Lo scorso 20 aprile, il dj e producer svedese Avicii è stato trovato morto nella sua stanza d’hotel a Muscat, nell’Oman, dove si trovava con alcuni amici. In un primo comunicato, la famiglia aveva avuto modo di ringraziare tutti i fan per i messaggi di sostegno ricevuti, ma oggi – come riportato da Reuters – ha diffuso un nuovo comunicato nel quale si allude per la prima volta alle cause della morte di Avicii, fino ad ora ufficialmente sconosciute. «Era davvero oppresso da certi pensieri sulla vita, sul suo significato e sulla felicità – si legge – non poteva andare avanti ancora per molto. Voleva trovare pace».

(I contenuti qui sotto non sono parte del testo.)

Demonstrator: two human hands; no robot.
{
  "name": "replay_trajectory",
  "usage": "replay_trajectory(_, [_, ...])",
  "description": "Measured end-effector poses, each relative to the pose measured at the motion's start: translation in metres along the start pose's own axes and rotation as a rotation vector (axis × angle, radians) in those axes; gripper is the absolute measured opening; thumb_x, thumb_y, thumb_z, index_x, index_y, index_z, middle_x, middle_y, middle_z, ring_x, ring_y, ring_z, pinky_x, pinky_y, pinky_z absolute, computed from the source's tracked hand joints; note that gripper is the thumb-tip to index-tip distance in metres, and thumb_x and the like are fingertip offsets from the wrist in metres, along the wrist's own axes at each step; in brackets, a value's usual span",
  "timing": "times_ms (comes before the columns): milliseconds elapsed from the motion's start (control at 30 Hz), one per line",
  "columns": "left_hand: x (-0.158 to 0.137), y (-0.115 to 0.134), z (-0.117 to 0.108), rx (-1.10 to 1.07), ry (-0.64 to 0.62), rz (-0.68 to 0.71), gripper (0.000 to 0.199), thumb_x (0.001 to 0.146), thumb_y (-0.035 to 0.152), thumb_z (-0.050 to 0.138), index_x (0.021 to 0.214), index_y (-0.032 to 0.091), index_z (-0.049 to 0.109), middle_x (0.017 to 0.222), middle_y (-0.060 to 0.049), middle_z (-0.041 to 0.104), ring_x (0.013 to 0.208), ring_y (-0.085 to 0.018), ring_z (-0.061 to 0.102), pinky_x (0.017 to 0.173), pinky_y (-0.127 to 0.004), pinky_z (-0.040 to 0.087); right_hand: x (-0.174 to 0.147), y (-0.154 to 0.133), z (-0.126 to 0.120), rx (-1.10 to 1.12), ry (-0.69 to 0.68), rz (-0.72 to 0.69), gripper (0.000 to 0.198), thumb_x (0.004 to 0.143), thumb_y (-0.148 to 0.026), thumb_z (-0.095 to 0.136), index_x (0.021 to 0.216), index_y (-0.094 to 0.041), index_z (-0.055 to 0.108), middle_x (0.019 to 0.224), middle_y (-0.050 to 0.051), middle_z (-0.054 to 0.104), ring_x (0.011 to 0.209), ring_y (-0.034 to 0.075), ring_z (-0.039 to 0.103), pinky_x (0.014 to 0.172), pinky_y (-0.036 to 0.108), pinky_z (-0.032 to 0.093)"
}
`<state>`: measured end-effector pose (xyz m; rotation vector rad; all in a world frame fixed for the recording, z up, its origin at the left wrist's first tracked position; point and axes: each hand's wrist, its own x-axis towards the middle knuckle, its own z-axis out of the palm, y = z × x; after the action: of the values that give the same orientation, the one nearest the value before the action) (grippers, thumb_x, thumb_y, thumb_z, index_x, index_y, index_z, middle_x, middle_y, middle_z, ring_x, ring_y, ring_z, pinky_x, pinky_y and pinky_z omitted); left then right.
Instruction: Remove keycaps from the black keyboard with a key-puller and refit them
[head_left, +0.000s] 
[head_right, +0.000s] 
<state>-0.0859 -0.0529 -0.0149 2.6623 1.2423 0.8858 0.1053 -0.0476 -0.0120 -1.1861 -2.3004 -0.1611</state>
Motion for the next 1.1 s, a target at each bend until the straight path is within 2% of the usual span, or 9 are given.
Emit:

Negli ultimi anni il dj era stato più volte operato per alcune complicazioni all’apparato digerente, in particolare al pancreas (dovute in parte all’eccessivo uso di alcol), mentre nel 2016 aveva deciso di abbandonare l’attività live proprio per non doversi sottoporre ai forti stress da concerto che, negli anni, lo avevano logorato. Alla notizia della morte, in molti nel mondo della musica hanno omaggiato Avicii attraverso messaggi diffusi sui social network.
Il dj stava lavorando al suo terzo album, seguito dell’AVĪCI (01) EP dello scorso agosto e dei lavori lunghi True e Stories.